受け止めてしまう人もいるし、かわせる人もいる。いろんな見方ができる描き方だと思う


石田:このお母さんって、自分のこと「イヤなヤツ」と思ってないんですよね。それってよくあるパターンで。向こうが「イヤなヤツ」と思ってる気持ちがこっちに伝わってくるから、こっちからは向こうが「イヤなヤツ」に思える、っていう。だから敢えて「イヤなヤツ」として演じなくてもそれは伝わるかなって。

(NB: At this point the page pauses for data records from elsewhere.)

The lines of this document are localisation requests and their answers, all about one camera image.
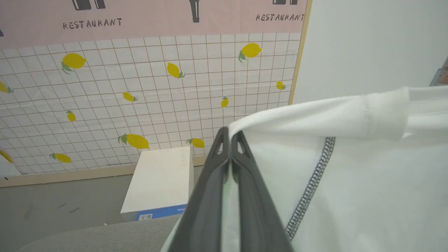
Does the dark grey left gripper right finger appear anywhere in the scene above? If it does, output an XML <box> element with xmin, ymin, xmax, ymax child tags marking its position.
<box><xmin>230</xmin><ymin>130</ymin><xmax>295</xmax><ymax>252</ymax></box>

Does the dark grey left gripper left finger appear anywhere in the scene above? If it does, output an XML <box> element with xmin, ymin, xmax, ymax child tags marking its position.
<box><xmin>167</xmin><ymin>127</ymin><xmax>230</xmax><ymax>252</ymax></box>

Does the white garment with black stitching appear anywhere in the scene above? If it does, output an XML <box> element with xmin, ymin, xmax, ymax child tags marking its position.
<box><xmin>161</xmin><ymin>86</ymin><xmax>448</xmax><ymax>252</ymax></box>

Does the white cardboard box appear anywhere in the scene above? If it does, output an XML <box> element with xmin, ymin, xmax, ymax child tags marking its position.
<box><xmin>120</xmin><ymin>147</ymin><xmax>194</xmax><ymax>222</ymax></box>

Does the grey fabric sofa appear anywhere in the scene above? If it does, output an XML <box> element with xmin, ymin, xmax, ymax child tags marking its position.
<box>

井上:えりさんが明るく演じていらしたから、「こんなお母さんだったらイヤだなあ」という「毒」を見せない悪気のないお母さん。そんなお母さんに対する夕子の感情を「分かる人」と「分からない人」もいると思います。夕子みたいに受け止める人もいれば、次女の様にかわせる人もいるだろうし。

石田:次女はお母さんへの対処の仕方が上手いですよね。私も長女で妹がいるけど、次女ってああなんですよね(笑)。でも、思いは複雑であっても、繋がりとしては母親と長女のほうが絶対に深いと思う。

(C)2022「わたしのお母さん」製作委員会

井上:母娘は近いからこそぶつかることもあるし、でも近いからこそ言えないこともある。

 

石田:あるある、絶対にある。

井上:「誰よりも近いのに誰よりも遠い」はこの作品のテーマのひとつで、娘とお母さんを描いてはいるんですが、母娘の関係性に限らず、夕子の様に気持ちを閉じ込めて、なんとなく生きづらさを感じている人にも見て欲しい。いろんな見方ができる作品だと思います。

石田:本当にそう思います。つまんないもんね、あまりにも分かりやすいと。